▶ _WHAT TO DO_
Return only the final portion of the entries: the line with "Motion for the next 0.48" and every line after it, each one exact.

Records from a data collection:
<<<<
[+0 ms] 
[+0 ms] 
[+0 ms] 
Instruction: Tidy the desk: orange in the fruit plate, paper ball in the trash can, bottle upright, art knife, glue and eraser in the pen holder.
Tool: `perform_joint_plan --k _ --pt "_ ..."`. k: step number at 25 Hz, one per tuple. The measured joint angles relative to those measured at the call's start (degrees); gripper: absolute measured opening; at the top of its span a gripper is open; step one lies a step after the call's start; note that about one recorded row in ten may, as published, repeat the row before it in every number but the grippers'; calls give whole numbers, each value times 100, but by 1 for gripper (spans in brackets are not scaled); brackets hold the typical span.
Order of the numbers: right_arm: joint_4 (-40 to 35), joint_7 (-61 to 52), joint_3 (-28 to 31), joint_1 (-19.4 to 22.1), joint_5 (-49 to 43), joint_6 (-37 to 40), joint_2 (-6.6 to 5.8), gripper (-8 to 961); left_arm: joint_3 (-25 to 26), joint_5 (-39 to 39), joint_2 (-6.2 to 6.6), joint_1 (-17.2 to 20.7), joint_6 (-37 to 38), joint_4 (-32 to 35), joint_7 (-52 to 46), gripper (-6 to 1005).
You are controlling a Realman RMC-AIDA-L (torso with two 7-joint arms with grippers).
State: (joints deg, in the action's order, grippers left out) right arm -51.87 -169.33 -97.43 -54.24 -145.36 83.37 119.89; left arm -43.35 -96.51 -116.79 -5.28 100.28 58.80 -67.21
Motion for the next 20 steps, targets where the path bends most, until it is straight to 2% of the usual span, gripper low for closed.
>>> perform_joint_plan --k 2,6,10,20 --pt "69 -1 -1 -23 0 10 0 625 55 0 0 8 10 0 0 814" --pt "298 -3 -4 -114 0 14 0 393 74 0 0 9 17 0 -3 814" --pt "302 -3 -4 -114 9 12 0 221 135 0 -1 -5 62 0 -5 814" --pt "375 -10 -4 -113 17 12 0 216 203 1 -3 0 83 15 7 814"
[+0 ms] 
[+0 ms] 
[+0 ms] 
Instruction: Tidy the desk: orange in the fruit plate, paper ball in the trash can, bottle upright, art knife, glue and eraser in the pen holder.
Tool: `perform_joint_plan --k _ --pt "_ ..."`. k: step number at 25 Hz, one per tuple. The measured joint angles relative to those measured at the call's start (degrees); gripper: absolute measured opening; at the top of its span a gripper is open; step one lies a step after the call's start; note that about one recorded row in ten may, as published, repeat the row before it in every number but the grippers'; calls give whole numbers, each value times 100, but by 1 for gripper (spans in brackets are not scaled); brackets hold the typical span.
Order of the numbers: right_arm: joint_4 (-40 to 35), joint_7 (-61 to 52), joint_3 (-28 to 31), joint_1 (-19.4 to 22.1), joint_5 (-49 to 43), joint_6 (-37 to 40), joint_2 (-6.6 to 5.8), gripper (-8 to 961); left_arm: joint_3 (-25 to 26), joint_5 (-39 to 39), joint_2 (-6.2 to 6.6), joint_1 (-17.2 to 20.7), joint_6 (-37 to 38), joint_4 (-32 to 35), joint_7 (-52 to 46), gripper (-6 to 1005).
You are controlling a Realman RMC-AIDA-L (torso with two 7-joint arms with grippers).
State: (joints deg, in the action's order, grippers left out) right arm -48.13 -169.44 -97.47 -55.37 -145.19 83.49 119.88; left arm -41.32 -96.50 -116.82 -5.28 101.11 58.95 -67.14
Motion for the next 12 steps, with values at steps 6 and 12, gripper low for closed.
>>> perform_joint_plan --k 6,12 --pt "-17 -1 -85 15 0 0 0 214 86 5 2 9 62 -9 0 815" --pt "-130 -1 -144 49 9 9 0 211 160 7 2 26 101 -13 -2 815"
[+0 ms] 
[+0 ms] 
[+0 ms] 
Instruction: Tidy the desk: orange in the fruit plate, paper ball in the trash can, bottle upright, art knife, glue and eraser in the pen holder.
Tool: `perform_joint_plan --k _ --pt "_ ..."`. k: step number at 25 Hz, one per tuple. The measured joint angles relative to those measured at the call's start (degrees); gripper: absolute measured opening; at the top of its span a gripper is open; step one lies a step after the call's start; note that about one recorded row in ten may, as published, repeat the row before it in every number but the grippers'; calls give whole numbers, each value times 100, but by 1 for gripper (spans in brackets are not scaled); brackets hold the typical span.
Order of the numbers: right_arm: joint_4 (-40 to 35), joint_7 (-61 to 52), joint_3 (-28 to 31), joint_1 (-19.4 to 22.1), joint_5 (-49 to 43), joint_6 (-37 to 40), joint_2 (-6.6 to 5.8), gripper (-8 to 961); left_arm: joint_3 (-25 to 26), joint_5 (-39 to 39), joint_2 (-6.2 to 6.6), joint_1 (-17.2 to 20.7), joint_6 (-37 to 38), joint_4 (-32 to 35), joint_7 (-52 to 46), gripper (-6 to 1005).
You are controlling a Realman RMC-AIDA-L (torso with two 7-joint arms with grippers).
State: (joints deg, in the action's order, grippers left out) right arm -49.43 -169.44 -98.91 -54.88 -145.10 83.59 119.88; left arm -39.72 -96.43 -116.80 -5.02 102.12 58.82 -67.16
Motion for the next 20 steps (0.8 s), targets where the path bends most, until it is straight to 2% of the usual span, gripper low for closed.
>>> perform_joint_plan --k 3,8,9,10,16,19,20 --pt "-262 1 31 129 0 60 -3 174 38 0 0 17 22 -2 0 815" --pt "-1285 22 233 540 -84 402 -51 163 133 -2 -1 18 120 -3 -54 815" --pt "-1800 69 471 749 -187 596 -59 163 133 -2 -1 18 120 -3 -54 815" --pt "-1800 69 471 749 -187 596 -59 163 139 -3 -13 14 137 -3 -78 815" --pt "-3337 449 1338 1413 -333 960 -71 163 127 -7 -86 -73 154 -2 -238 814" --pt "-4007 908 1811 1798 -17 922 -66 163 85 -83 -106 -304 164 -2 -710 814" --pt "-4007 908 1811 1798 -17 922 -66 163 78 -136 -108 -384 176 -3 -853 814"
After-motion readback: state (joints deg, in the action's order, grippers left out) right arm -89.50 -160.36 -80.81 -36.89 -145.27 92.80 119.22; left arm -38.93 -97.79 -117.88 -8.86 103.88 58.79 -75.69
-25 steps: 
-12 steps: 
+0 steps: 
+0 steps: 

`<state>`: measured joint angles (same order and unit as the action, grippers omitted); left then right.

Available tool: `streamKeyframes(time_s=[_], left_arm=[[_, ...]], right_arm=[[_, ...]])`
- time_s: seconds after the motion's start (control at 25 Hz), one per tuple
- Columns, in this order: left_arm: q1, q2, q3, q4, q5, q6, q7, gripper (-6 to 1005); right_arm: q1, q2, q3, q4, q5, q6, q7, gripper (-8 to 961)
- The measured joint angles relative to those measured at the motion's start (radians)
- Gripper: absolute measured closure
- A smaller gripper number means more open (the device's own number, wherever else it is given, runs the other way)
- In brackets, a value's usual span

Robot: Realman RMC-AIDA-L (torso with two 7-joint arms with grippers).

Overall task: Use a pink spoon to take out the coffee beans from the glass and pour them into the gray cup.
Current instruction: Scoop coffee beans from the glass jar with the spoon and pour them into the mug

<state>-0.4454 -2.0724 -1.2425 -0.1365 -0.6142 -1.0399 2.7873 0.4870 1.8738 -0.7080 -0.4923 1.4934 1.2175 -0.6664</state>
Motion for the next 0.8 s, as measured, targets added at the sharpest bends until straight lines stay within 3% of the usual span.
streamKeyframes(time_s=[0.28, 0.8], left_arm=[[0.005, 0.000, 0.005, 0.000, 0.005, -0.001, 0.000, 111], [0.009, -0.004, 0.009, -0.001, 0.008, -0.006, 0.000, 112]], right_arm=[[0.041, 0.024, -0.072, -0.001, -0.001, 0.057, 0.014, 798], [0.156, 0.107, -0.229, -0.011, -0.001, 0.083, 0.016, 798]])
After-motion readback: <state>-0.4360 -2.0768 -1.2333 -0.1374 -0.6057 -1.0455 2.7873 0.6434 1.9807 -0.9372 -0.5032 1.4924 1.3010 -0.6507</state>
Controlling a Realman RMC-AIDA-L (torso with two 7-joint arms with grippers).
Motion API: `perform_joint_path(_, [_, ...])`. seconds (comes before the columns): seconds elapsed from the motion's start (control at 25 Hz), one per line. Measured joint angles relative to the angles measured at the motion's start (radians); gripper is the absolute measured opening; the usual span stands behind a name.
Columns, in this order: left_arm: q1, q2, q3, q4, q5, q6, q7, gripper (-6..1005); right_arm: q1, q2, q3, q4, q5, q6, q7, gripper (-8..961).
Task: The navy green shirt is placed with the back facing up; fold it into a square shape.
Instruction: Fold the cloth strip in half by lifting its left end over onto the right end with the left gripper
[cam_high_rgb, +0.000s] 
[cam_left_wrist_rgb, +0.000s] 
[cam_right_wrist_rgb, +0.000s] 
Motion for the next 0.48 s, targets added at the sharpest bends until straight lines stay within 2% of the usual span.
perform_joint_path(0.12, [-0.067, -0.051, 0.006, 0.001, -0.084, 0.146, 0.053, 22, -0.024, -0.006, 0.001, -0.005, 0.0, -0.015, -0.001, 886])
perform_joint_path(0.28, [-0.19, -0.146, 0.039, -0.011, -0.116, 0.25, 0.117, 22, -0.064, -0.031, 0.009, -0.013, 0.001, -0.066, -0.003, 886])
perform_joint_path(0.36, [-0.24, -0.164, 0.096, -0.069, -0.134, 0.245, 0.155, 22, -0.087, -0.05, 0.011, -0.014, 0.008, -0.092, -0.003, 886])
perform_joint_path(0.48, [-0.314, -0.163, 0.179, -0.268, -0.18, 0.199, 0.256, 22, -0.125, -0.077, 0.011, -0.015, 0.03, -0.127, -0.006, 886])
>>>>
▶ _THE COMPLETED TASK_
Motion for the next 0.48 s, targets added at the sharpest bends until straight lines stay within 2% of the usual span.
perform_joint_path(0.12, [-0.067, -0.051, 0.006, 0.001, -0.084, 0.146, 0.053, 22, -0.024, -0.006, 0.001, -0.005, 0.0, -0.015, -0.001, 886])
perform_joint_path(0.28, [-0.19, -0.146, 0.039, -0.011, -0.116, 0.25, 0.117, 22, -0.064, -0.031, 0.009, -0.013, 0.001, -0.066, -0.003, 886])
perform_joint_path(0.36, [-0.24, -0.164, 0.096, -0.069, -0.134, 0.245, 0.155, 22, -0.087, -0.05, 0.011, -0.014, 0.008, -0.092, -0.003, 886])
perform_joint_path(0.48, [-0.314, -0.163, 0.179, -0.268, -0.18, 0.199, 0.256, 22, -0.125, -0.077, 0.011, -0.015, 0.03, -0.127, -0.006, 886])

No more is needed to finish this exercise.